I am surprised to learn that there is a Nazi death metal scene in Minneapolis. It’s small but growing, led by a local patent lawyer named Aaron Wayne Davis in his spare time, through a website called Behold Barbarity Records and Distro.
The site sold a customary catalog headlined by name bands like Slayer and King Diamond. But closer inspection reveals an exhaustive selection of more obscure titles, with album covers sprinkled with permutations of neo-Nazi symbols like swastikas and iron crosses.
Take Deathkey, whose 2010 album is called Behead the Semite. Then there’s Aryanwulf, whose songs include “Kill the Jews” and “At the Dawn of a New Aryan Empire.” There’s also the Raunchous Brothers, whose rhyming poetics include such passages as, “You’re of no use to me, you disgraceful fucking dyke, so I’ll shove you in the oven like the glorious Third Reich.”
There are plenty of similar lyrics quoted at the link, so I’ll spare you. I did learn how to write a Nazi death metal song, at least. It isn’t hard.
He describes the power of hate music: Drop the slogan “White people awake, save our great race” a couple times in a chorus, then quadruple it per song, and you have listeners nodding along to it with every step and stumble of their day.
OK, that’s the dark side. There has to be a light side to oppose it, right? There must be some musical genre that has arisen to oppose Nazi death metal. It’s like some core principle of the universe. And out of the darkness rises a gleaming bright beam of beauty and light.
It’s Insane Clown Posse and the Juggalos. On 16 September, there will simultaneously be two rallies on the mall in DC, one of white nationalists, another of juggalos. They are expected to clash.
I have learned that many Juggalos are radical leftists, and that the duo are not fans of our current administration.
Save for this one issue [the FBI has labeled Juggalos a “loosely organized hybrid gang”], ICP is not an explicitly political band, and there are some pro-Trump Juggalos. But the overlap between the Juggalo March and rabid Trumpies is likely to be minimal. Juggalos view their community as a loving family that accepts everyone just as they are, which is the opposite of what Nazi pricks—or, as they prefer to be known, “white nationalists”—advocate. And, in the unlikely venue of a Time magazine editorial on last year’s wave of creepy clown sightings, ICP’s Violent J had this to say about the clowns in Washington:
These clowns threaten the very fabric on which our nation was supposedly founded upon—and for some f—ing crazy-a– reason, they’re getting away with it. From keystone-cop clowns shooting unarmed citizens, to racist clowns burning down Islamic centers or clowns in the NSA spying on us through our cell phones and laptops, America has turned into something far more terrifying than Insane Clown Posse’s Dark Carnival.

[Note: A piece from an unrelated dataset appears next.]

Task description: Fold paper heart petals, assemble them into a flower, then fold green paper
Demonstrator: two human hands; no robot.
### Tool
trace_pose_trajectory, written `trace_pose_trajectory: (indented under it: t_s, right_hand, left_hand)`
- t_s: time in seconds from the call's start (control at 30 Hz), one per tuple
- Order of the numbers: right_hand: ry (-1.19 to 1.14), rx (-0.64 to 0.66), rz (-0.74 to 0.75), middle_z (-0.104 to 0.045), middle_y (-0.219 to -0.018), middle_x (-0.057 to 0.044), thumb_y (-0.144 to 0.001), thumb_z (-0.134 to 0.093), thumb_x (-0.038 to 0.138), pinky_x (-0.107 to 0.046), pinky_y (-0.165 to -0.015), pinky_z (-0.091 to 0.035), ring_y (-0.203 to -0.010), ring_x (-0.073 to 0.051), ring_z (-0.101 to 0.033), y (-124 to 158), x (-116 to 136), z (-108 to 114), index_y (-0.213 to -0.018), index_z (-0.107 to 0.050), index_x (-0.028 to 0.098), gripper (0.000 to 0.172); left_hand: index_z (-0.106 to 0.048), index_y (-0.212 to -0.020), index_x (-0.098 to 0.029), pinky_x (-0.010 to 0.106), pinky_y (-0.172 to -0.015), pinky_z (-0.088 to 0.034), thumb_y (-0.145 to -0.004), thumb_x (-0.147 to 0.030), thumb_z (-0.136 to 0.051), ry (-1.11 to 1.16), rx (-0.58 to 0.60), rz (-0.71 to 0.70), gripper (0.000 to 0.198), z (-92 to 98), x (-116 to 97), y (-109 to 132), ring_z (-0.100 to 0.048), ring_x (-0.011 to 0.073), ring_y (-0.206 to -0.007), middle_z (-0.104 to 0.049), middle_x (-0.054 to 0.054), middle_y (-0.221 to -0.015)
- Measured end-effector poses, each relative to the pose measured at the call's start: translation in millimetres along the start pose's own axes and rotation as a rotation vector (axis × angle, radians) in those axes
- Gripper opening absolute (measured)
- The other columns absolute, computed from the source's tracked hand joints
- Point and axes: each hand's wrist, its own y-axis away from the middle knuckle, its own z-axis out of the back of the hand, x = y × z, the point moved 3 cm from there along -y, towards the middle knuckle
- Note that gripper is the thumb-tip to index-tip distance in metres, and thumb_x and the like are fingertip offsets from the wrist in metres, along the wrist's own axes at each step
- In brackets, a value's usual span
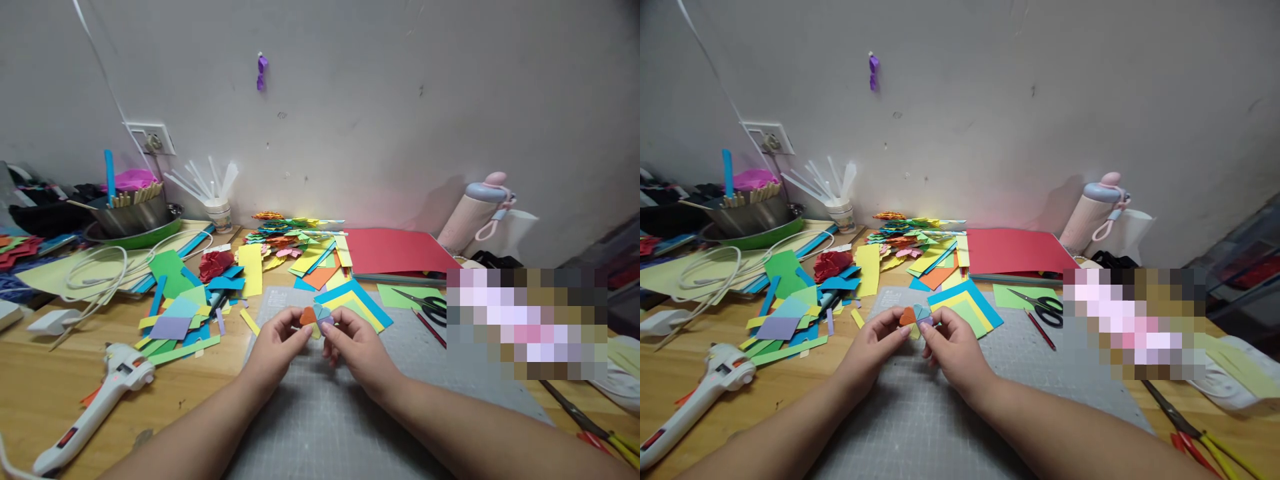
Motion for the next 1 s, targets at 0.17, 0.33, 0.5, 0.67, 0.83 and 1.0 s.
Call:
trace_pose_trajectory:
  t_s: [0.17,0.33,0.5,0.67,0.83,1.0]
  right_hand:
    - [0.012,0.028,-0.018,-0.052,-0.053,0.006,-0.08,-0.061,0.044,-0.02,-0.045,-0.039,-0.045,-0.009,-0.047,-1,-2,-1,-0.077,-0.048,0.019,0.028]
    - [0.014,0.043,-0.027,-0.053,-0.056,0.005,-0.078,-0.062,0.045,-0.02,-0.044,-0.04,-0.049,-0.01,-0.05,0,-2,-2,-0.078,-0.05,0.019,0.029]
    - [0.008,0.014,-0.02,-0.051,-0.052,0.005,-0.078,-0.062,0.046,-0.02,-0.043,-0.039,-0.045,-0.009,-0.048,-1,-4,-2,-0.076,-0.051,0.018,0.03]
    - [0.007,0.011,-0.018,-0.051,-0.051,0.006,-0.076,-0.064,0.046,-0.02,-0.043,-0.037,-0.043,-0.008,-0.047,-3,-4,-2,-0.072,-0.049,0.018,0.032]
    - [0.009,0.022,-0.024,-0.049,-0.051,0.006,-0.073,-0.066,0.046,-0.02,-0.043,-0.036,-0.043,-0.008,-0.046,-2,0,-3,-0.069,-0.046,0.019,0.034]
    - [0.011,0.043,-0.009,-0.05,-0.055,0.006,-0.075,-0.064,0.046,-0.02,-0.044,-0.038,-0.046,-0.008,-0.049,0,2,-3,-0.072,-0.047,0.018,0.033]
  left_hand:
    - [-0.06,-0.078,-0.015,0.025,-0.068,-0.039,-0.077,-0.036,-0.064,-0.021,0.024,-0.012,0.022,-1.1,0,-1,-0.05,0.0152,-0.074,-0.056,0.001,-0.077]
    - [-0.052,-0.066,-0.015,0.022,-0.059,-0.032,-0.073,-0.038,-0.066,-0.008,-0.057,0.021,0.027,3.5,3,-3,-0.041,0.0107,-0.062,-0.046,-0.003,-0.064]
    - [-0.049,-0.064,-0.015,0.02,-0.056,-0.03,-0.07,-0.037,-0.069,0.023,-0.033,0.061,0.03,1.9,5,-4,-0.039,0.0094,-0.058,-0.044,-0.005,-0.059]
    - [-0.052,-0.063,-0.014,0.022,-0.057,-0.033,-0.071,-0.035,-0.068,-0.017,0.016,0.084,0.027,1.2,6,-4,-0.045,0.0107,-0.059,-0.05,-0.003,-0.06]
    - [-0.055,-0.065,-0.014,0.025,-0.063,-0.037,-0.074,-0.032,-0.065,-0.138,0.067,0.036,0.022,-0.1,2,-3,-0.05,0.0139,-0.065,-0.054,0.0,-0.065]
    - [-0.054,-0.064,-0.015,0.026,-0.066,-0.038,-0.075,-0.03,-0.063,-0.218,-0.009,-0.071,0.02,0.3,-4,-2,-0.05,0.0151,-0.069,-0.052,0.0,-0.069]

So perhaps it shouldn’t be too much of a surprise that radical leftist Juggalos are mobilizing online in opposition to the Trump supporters who are giving clowns a bad name.
I guess I should have expected this, given the nature of their fanbase. But gosh, this could be interesting, come September. The Nazis ought to be worried; they’ll have sticks, but Juggalos have hatchets. Of course, the ICP can be neutralized if the Nazis think to deploy magnets.